Scandal is not the only thing at play here, and, in fact, may not be the largest issue.  Weddings by nature are public events precisely so that the community can witness to the union. Practically speaking a witness is not just someone who attends a wedding, but someone who consents to it. Traditionally speaking this explains the tradition of asking whether anyone objects.  Just as St. Paul, bywitnessing to St. Stephen’s stoning was complicit in it (c.f. Acts 7:58, 8:1),witnesses at a wedding are cooperating formally in the exchange of vows.  That is, their attendance (and forever holding their peace) implies consent.  Based upon everything you know about the bride and groom, you will that they should be married.  To not align your will with the spouses and still attend the wedding would be a lie.  This goes for any other moral “short-cuts”like only going to the reception, not going and sending a gift, or even saying “congratulations.”  All of these, using the language of the body, tell the couple and everyone else that the marriage as something to be celebrated is a good thing.   

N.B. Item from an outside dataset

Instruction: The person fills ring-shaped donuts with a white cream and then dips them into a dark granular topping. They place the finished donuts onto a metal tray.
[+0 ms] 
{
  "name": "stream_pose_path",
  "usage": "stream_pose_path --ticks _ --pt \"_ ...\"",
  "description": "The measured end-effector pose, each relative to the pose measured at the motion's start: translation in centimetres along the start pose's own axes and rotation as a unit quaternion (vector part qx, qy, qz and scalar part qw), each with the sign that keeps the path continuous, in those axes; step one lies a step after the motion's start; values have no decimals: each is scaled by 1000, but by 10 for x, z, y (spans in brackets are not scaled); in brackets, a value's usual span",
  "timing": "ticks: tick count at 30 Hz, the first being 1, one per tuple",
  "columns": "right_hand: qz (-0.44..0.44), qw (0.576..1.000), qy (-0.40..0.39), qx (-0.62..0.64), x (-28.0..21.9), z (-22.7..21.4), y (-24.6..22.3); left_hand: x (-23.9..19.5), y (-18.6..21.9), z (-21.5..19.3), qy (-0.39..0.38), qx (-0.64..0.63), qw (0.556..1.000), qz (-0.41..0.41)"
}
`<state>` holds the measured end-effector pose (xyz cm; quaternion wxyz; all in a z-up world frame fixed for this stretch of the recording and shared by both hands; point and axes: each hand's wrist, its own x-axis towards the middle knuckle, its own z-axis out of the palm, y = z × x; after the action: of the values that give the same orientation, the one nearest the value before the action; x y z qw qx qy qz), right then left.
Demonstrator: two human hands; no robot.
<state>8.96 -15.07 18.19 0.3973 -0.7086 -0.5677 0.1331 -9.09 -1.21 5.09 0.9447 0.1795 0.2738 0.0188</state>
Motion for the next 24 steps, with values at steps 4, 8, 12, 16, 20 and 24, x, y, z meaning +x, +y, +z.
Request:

All that having been said, can we come up with a rule by which we can operate?  I think a general rule of thumb would be that it is morally permissible to attend a wedding in which there is a reasonable presumption of validity.  This can include marriages of Catholics, so-called mixed marriages, marriages between non-Catholic Christians, and non-Christians. The first two are governed by Canon Law and relatively easy to discern(canon 11-08-1133).  It is not like you have to form your own pre-Cana Tribunal to determine whether the wedding will be valid, but that you have good reason to believe that it is.  A wedding involving, for example, a couple who were previously married to other people, would be a clear-cut example of one that we would have to avoid.

What About Gay Weddings?

We have a great deal of freedom to exercise good judgment with only a few obvious exceptions.  There is one other exception that bears some closer examination and that is same-sex weddings.  All that we have said so far including scandal and formal cooperation would disqualify a Catholic from attending.  But those are not the only reasons.  Same-sex marriages are an intrinsic evil because they can never be ordered to the good, regardless of the intention or circumstances.  To witness and explicitly or implicitly imply consent to such a union is itself an evil. 

One might question the designation of it as an intrinsic evil, but in truth it attempts to “solemnize” a sacrilege.  From the beginning, marriage was meant to be a sacred union that reveals Christ’s nuptial relationship with the Church (c.f. Ephesians 5:21-33).  Even non-Sacramental marriages bear this mark and in this way marriage as a sign is considered to be the “primordial sacrament” (c.f. JPII Theology of the Body, 06 October 1982).  Same-sex marriage is a sacrilege because it attempts to falsify the sign.   Therefore a Catholic knowing this would participate in the sacrilege by attending a gay wedding.

Before closing it is worth revisiting something said above about having the hard discussion.  It can be extremely difficult to disappoint other people, especially people you love.  There is a real risk of damaging relationships.  That is why it is important keep an eternal perspective on these types of things.  When we generously strive to avoid disappointing God first, He always outdoes us in generosity by blessing both us and the other people involved.  While it may strain the relationship here, it paves the way for the only real relationship in the Communion of Saints.  Bearing this in mind, can help to ease some of the difficulty here and now.